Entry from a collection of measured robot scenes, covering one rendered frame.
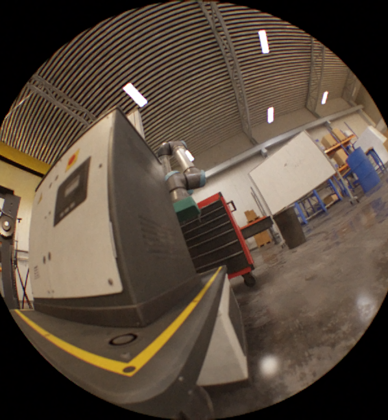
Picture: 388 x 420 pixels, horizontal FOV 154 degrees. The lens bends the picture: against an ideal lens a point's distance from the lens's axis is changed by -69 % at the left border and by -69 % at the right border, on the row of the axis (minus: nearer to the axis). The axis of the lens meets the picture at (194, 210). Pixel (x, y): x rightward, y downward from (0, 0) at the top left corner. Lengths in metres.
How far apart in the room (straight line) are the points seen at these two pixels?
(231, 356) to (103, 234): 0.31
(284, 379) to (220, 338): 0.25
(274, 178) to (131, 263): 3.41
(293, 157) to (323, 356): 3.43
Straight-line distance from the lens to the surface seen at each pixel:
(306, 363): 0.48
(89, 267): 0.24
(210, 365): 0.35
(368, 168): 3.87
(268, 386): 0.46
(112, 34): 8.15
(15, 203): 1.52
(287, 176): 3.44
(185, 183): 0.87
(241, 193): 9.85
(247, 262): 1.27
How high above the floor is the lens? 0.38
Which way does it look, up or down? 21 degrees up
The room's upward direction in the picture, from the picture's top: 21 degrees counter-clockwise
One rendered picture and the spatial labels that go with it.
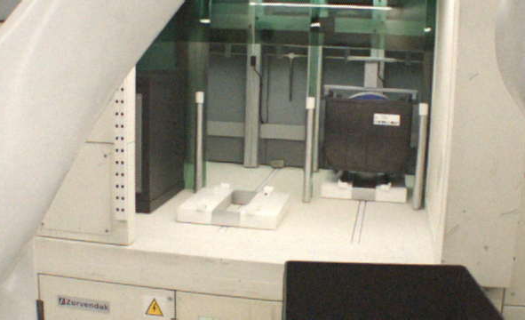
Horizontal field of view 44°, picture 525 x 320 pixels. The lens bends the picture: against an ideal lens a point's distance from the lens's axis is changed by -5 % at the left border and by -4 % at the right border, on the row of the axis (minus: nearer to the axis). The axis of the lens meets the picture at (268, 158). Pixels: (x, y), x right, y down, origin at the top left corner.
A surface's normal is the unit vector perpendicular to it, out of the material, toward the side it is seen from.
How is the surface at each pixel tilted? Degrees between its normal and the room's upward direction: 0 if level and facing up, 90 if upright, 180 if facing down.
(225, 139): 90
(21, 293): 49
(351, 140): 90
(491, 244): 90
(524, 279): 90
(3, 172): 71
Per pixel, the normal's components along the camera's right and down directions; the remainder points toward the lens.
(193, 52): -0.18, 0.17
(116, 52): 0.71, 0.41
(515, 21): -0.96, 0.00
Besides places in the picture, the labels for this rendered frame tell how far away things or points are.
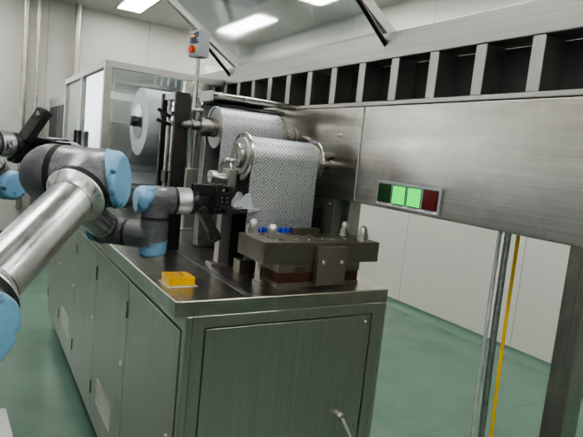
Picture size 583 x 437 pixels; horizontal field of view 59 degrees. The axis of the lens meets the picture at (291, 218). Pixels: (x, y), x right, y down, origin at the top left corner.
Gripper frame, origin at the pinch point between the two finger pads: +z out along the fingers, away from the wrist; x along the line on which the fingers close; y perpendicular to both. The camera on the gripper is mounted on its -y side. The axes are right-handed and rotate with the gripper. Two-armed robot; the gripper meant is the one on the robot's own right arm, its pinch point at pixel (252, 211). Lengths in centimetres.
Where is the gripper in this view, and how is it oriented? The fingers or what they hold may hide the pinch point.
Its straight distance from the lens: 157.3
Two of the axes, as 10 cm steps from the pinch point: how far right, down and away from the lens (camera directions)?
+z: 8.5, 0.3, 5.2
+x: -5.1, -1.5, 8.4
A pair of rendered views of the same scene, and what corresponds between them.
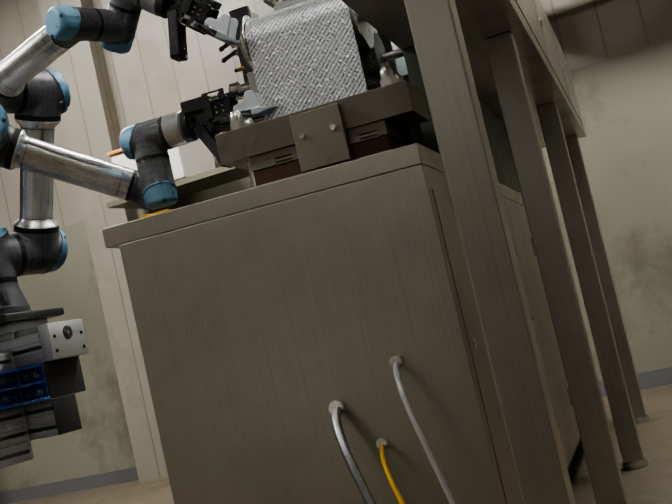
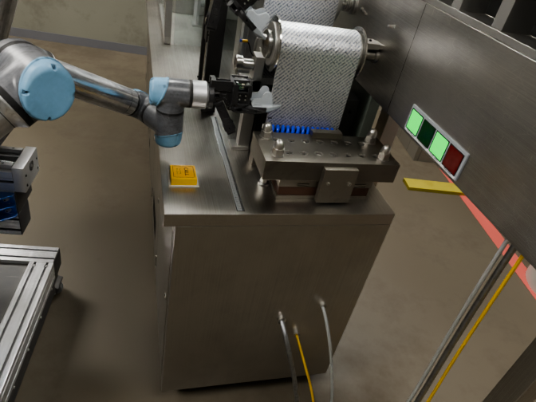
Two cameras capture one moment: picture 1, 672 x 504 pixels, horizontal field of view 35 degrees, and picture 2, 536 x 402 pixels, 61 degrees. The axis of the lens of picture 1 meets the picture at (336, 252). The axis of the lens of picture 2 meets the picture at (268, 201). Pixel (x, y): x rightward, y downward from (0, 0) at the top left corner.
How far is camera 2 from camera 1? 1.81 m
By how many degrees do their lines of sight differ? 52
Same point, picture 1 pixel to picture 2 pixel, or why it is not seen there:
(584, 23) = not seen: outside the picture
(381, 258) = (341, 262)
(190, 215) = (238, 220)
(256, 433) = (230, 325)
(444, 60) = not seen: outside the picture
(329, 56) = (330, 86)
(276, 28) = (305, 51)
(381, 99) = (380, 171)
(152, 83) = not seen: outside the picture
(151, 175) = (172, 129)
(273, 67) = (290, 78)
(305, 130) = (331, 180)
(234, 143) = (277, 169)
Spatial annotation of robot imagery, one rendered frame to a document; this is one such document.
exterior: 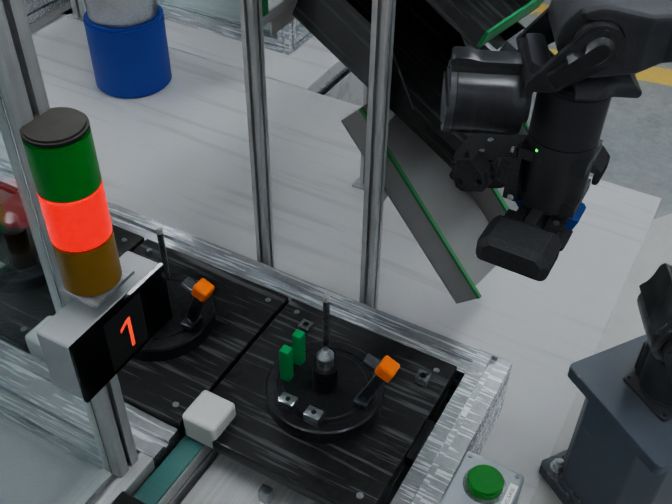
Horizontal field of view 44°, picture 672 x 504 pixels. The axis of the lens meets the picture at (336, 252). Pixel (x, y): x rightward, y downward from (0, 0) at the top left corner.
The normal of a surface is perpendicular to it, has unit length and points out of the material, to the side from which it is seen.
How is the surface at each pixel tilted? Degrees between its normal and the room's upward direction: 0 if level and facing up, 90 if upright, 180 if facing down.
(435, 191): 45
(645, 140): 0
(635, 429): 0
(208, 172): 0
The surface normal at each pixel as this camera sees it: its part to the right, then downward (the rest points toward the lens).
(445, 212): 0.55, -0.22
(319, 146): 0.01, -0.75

====

● Problem description
What lines in the entries contain "rendered"? Report each one by copying it.

● Solution to this task
Entry from a collection of measured robot scenes, covering one rendered frame.
One rendered picture and the spatial labels that go with it.
Besides places in the picture, the labels for this rendered frame tell how far away things or points are.
A pair of rendered views of the same scene, and what corresponds between them.
Spatial annotation of robot imagery, one rendered frame to a document; this is one such document.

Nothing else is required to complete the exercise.